Collected data
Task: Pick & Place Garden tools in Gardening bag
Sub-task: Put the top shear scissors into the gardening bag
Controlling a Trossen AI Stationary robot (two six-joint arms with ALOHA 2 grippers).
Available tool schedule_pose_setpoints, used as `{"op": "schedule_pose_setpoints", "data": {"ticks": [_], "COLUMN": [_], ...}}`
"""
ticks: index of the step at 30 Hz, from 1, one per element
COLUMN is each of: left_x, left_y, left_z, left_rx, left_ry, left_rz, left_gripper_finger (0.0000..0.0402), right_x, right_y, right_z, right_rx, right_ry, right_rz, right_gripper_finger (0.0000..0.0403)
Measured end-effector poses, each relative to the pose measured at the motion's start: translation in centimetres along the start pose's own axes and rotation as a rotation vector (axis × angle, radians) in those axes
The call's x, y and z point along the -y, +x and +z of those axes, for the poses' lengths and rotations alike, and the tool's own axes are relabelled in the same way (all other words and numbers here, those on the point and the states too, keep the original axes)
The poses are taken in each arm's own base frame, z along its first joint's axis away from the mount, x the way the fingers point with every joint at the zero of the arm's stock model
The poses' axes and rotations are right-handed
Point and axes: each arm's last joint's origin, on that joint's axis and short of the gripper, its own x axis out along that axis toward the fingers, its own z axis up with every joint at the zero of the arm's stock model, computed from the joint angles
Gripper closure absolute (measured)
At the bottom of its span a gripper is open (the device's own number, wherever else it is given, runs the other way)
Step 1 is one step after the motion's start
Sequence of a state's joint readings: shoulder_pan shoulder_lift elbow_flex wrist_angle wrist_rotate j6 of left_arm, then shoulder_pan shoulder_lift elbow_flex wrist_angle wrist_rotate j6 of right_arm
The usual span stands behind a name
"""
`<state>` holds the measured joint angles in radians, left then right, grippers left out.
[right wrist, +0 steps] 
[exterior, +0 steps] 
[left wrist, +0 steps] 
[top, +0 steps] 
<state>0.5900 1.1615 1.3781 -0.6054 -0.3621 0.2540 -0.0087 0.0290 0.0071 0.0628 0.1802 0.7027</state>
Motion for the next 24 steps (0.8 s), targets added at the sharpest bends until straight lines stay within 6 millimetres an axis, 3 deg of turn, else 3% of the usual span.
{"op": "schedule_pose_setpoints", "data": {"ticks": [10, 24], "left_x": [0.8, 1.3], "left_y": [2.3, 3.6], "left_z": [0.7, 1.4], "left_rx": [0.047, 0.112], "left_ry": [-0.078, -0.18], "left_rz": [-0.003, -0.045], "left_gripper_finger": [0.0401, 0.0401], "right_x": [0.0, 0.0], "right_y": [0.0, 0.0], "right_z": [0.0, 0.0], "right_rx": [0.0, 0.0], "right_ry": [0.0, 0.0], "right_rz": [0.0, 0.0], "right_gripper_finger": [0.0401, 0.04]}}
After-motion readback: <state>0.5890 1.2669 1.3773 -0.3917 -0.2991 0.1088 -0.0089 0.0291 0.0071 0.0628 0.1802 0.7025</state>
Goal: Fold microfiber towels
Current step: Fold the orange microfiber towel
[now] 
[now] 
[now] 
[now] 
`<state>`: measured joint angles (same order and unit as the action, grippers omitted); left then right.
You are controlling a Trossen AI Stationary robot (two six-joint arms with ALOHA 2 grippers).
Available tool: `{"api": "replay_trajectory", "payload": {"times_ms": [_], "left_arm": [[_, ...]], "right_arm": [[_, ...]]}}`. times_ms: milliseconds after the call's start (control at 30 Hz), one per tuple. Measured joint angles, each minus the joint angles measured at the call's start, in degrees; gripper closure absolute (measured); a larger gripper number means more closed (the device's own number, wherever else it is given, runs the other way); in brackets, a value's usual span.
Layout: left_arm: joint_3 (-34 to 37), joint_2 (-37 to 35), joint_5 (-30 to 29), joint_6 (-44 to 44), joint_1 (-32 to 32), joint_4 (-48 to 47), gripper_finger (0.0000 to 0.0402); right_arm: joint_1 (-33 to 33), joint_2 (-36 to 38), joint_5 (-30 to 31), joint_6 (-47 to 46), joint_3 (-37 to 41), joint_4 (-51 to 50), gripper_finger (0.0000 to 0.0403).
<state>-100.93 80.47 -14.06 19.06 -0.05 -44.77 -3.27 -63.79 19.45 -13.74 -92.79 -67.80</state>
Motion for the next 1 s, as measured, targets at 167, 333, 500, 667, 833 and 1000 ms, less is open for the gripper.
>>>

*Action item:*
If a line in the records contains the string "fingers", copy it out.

*Solution to this exercise:*
The poses are taken in each arm's own base frame, z along its first joint's axis away from the mount, x the way the fingers point with every joint at the zero of the arm's stock model
Point and axes: each arm's last joint's origin, on that joint's axis and short of the gripper, its own x axis out along that axis toward the fingers, its own z axis up with every joint at the zero of the arm's stock model, computed from the joint angles

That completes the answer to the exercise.